356 ラフマニノフ ピアノ協奏曲第2番ハ短調
決定盤がある。リヒテルがヴィスロツキ/ワルシャワ国立o.と1959年に録音した盤(グラモフォン)がそれだ。最近ではカップリングがカラヤン/VSOと入れたチャイコフスキ-のピアノ協奏曲第1番になっており、それもベストなので必聴だ。西側に登場したばかりのリヒテルの強靱な打鍵をきくことができる。
357 ラフマニノフ ピアノ協奏曲第3番ニ短調
ラフマニノフの「ふし」というものは交響曲でもピアノ協奏曲でも似たようなイメ-ジを喚起する。あえて言葉にすれば「望郷」とか「懐旧」であろうか。そのあたりの感覚とラフマニノフ一流の超絶技巧を両立させているのがホロヴィッツ盤だ。ライナ-/RCAso.といれた盤(1951年。RCA)もあるが、新しいライヴ録音(オ-マンディ/NYPとの共演。1978年。RCA)の方がコンディションがいい。それとカップリングされている「ピアノ・ソナタ第2番」(これもライヴ録音。

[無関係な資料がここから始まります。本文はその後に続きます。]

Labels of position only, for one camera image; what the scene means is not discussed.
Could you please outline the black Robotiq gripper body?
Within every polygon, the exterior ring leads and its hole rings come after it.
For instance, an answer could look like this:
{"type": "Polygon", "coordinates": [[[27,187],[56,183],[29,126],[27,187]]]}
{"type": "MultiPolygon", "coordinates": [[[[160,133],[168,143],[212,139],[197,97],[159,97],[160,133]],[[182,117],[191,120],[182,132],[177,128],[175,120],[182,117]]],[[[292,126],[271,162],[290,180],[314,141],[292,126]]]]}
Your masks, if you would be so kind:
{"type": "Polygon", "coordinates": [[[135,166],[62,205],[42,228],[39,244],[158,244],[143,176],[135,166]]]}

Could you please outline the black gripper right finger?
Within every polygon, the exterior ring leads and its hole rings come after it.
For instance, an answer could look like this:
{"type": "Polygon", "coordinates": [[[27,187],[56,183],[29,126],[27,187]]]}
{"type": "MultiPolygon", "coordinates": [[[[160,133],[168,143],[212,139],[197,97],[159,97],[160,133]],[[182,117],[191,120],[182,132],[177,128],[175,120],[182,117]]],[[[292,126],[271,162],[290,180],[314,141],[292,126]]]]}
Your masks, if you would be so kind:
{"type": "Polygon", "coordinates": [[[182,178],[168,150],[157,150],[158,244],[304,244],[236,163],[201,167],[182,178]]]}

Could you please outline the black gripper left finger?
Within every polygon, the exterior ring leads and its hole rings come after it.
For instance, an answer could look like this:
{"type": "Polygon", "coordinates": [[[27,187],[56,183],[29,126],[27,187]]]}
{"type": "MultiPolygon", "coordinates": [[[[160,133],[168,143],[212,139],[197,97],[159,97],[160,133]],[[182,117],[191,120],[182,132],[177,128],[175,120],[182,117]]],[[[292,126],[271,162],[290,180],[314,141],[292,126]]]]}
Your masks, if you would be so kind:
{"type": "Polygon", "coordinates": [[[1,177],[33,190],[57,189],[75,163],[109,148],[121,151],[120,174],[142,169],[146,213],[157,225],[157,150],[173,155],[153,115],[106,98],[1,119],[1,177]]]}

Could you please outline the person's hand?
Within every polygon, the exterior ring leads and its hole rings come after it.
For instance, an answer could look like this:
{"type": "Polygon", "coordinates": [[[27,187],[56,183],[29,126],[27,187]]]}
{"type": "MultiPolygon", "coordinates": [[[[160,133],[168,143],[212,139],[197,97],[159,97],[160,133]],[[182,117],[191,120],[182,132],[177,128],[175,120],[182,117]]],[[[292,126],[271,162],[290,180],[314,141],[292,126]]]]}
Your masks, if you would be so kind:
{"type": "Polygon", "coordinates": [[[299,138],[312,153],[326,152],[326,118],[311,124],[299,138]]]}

1980年)が物凄いような演奏で、ホロヴィッツを知るのにうってつけである。
358 ラフマニノフ パガニ-ニの主題による狂詩曲
第18変奏をどのように弾くかでスタイルがきまる。わたしとしては「ハリウッド映画の巨大なクライマックスみたいに」やってほしい。その点でアシュケナ-ジの数回の録音はみんな失格。これはアシュケナ-ジだけの責任ではなくて、伴奏をした指揮者にも不満を鳴らしたいところ。そういう「煽りかた」がうまいのはなんといってもオ-マンディ/フィラデルフィアo.で、そこから逆算するとクライバ-ンの演奏(RCA)ということになる。
359 ラフマニノフ 前奏曲集(全曲あるいは選集)
まずはワイセンベルクの演奏(1968~70年。RCA)を挙げる。スケ-ルの大きさと打鍵の鮮やかさにおいてわたしはこの盤を凌ぐ演奏に出会ったことがない。わたしはピアノ演奏の録音をきいただけで音符の微妙な変更を言い当てる能力には恵まれていないけれど、ワイセンベルクの演奏は「異常なくらいに楽譜通り」なのではないかという気がする。この「なんだかものすごく正確」という感じはポリ-ニのショパン解釈などにも一脈通じるもので、1970年代の思潮のひとつではなかろうかという気がする。